Malaysian chili paste is normally super hot with added anchovies, whereas the Chinese chili paste is simmered longer for a more mellow taste. Indian chili paste has a blend of sweet, spicy and sour.Some places may add other ingredients such as soybeans, salt, vinegar, lime juice or garlic.
If you’re a fan of spicy, then this is the perfect foodie souvenir. It can be added to the recipe or used as a condiment, your choice.
If you are in Melaka you will find Chinese or Peranakan dried chili paste. To find Malay go to Pasar Siti Khadijah in Kelantan or Pasar Payang in Terengganu. And if you are in Penang, hop over to Chowrasta to find our famous Penang style chili paste.
Traditional food basket with cover
These food baskets are a great souvenir and will really liven up any kitchen. They are woven from the tall, thorny leaves of the pandanus or mengkuang which are collected, boiled and dyed.

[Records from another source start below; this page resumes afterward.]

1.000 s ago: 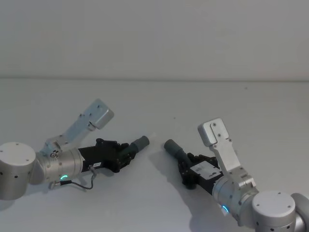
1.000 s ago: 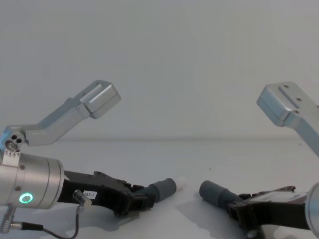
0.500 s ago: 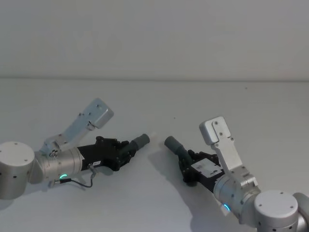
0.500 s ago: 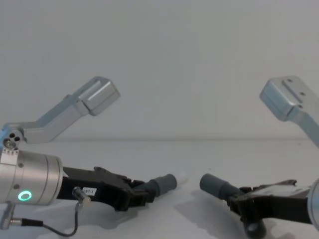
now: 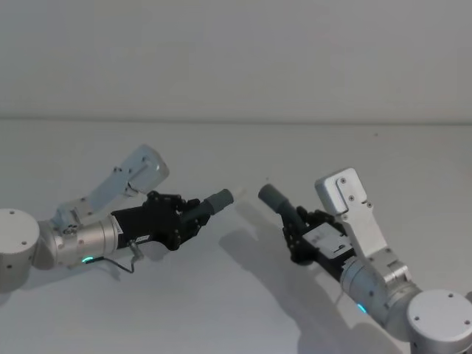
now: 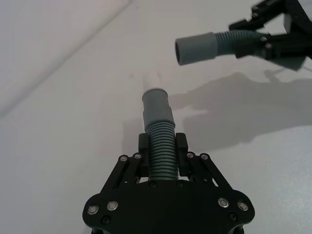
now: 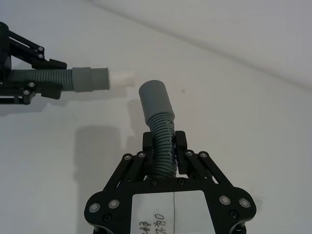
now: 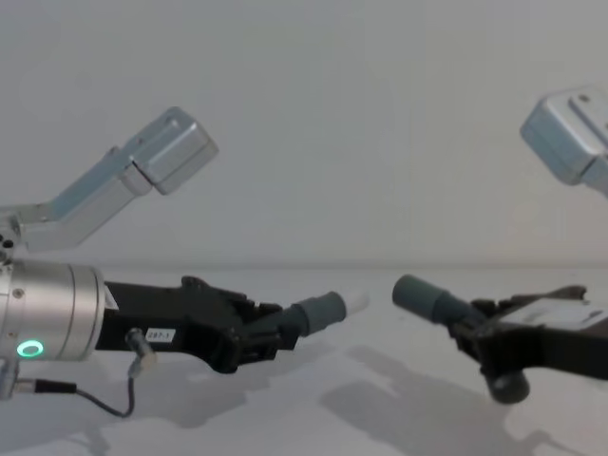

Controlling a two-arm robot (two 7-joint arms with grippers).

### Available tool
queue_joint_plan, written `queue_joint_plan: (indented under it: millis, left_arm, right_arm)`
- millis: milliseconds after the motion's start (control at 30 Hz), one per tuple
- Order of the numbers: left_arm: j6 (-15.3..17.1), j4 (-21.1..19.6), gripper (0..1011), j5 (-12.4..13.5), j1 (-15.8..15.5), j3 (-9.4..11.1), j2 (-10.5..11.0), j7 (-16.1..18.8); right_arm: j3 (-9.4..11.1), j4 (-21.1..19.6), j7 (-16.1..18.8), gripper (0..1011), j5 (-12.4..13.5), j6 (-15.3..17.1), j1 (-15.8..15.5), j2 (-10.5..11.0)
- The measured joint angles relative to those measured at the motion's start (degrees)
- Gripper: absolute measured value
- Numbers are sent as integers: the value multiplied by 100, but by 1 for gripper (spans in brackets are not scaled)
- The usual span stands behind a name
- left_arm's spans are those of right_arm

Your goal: Use both hands to pick up one end of the pipe from the table, align the ends, and insert them.

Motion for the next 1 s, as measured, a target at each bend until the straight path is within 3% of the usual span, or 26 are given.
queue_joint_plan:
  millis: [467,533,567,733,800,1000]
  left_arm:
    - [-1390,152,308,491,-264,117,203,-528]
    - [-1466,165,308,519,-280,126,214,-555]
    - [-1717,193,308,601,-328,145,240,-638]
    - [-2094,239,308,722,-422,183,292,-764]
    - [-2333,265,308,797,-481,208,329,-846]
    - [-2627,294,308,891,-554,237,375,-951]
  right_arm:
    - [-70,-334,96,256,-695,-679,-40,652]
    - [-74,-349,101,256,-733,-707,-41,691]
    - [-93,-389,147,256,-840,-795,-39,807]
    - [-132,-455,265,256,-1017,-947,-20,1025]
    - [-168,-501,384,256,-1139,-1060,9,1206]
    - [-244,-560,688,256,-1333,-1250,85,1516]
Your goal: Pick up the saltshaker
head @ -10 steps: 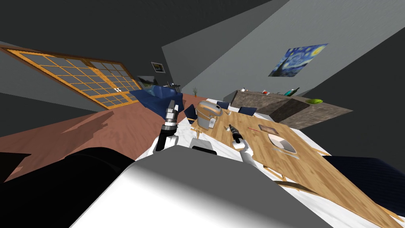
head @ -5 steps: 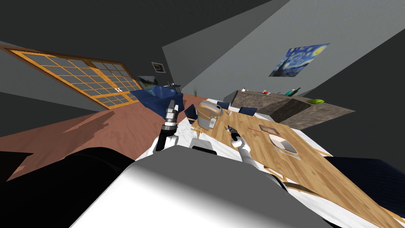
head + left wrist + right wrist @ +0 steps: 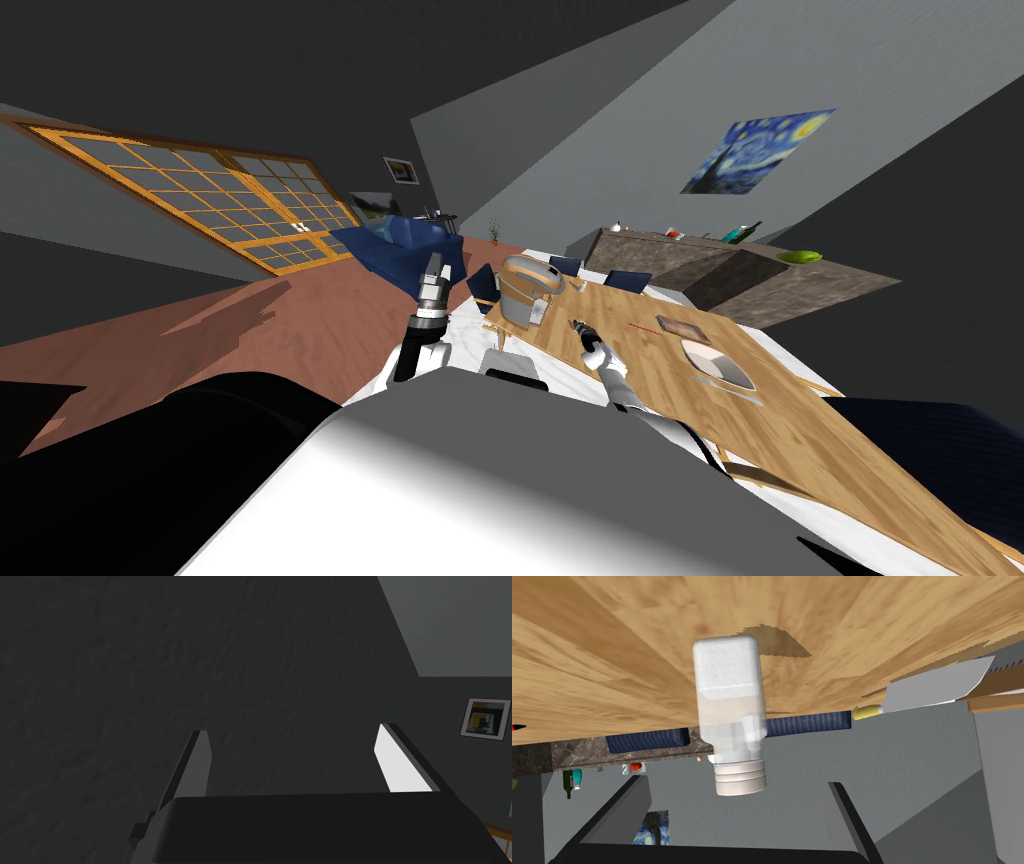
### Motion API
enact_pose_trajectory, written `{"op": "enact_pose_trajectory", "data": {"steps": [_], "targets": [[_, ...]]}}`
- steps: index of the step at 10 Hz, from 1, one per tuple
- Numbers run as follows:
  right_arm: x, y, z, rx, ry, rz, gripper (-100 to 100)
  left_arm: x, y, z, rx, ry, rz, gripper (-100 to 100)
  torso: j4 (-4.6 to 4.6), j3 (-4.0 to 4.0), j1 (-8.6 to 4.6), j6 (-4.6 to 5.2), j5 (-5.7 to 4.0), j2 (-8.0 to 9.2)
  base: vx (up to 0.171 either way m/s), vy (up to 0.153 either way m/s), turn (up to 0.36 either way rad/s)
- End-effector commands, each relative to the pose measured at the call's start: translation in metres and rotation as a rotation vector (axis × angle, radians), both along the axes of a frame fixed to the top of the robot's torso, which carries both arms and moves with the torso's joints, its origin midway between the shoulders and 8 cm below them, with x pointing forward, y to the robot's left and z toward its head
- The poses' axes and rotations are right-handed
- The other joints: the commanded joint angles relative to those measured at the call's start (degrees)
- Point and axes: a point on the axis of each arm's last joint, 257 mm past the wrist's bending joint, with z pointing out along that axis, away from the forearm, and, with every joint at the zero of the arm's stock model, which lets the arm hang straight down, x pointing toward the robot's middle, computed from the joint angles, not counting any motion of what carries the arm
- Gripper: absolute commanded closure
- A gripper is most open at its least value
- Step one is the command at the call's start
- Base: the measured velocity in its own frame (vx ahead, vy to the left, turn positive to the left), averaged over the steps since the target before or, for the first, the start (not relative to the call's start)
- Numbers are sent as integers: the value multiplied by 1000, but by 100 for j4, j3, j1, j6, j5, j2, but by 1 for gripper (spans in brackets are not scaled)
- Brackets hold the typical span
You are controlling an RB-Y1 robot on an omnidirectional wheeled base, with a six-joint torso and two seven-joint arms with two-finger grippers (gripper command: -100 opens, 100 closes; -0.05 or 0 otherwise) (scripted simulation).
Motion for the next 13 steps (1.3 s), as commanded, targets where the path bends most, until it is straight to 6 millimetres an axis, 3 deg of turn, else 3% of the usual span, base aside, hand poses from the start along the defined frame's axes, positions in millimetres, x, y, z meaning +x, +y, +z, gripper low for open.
{"op": "enact_pose_trajectory", "data": {"steps": [1,12,13], "targets": [[-4,-3,-10,-24,39,0,-100,0,0,0,0,0,0,0,0,0,0,0,0,0,7,12,3],[-2,-12,-31,-223,200,61,-100,0,0,0,0,0,0,0,-1,-2,-1,1,0,-4,10,11,1],[-2,-13,-31,-227,203,61,0,0,0,0,0,0,0,0,-1,-1,-4,2,-1,-1,0,0,0]]}}
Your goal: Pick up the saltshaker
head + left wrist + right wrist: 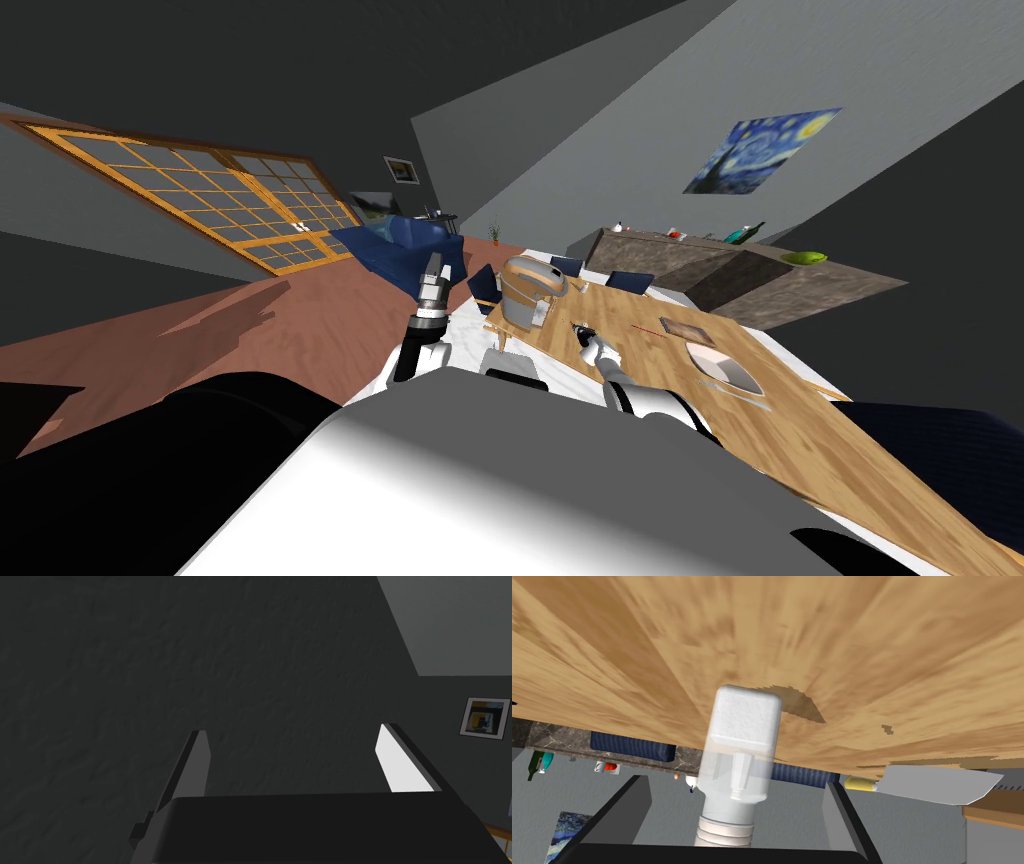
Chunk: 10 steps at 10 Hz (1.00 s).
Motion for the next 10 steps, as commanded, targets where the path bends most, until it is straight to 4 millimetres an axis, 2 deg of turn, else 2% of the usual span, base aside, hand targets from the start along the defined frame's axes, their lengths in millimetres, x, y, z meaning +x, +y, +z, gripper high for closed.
{"op": "enact_pose_trajectory", "data": {"steps": [1,2,5,6,7,8,10], "targets": [[-12,-20,-4,8,2,-43,-100,0,0,0,0,0,0,0,0,0,0,0,0,0,-9,-1,284],[-12,-13,-7,40,0,-50,-100,0,0,0,0,0,0,0,1,3,-2,-4,-1,6,-18,-14,176],[-12,-20,-4,8,2,-43,-100,0,0,0,0,0,0,0,1,3,-3,1,-1,5,-6,-3,-9],[-24,-40,-8,15,3,-87,-100,0,0,0,0,0,0,0,1,2,-1,0,0,3,-12,2,334],[-24,-40,-8,15,3,-87,-100,0,0,0,0,0,0,0,2,4,0,-5,0,7,-16,-12,152],[-37,-60,-10,19,4,-131,-100,0,0,0,0,0,0,0,2,5,-4,1,-1,8,-22,-6,319],[-37,-60,-11,19,4,-131,-100,0,0,0,0,0,0,0,3,7,-6,2,-1,12,-16,-11,45]]}}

They were once used in the days before people had refrigerators to hold leftover cooked foods. The netting cover keeps the pests out, yet lets the air to circulate so the cooked food could cool properly and not spoil. It also allows someone to look in and see what’s for dinner without having to lift the lid. They are still very popular in a Peranakan household.
Curry powder is a great take away from your Malaysian vacation. It can be used to make, of course, curry dishes but can also be used as a rub in grilling or frying.
Curry powder is a mixture of many spices like ground ginger, coriander, cumin, pepper and turmeric. The turmeric is what gives it the pungent aroma and yellow color.
There are different types to choose from besides the “normal” curry powders depending on your tastes:
Madras Curry Powder
This one’s a bit spicy and more of a red color than yellow since it’s made from dried chilis.
Vindaloo Curry powder
This one is even spicier and has many more chilis added
Maharaja Curry Powder
This curry powder is milder with a hint of sweetness.
If you read my article on Durian, then you’ll already know what I’m talking about. If you haven’t read it, then stop what you’re doing now and go read it. It’s a good one.
Durian chocolate is a great way to introduce your friends and family back home to durian. Or if you were like me, you can keep it all to yourself.
There are so many more items to take home for great souvenirs. The above list is just what I’ve seen as most popular among tourists. Some other items to consider are : Honey, My Kuali Penang White Curry Instant Noodles, Instant White Coffee (you’ll fall in love with this), Nutmeg Oil and Boh tea.
What’s one foodie souvenir you would want to get your hands on?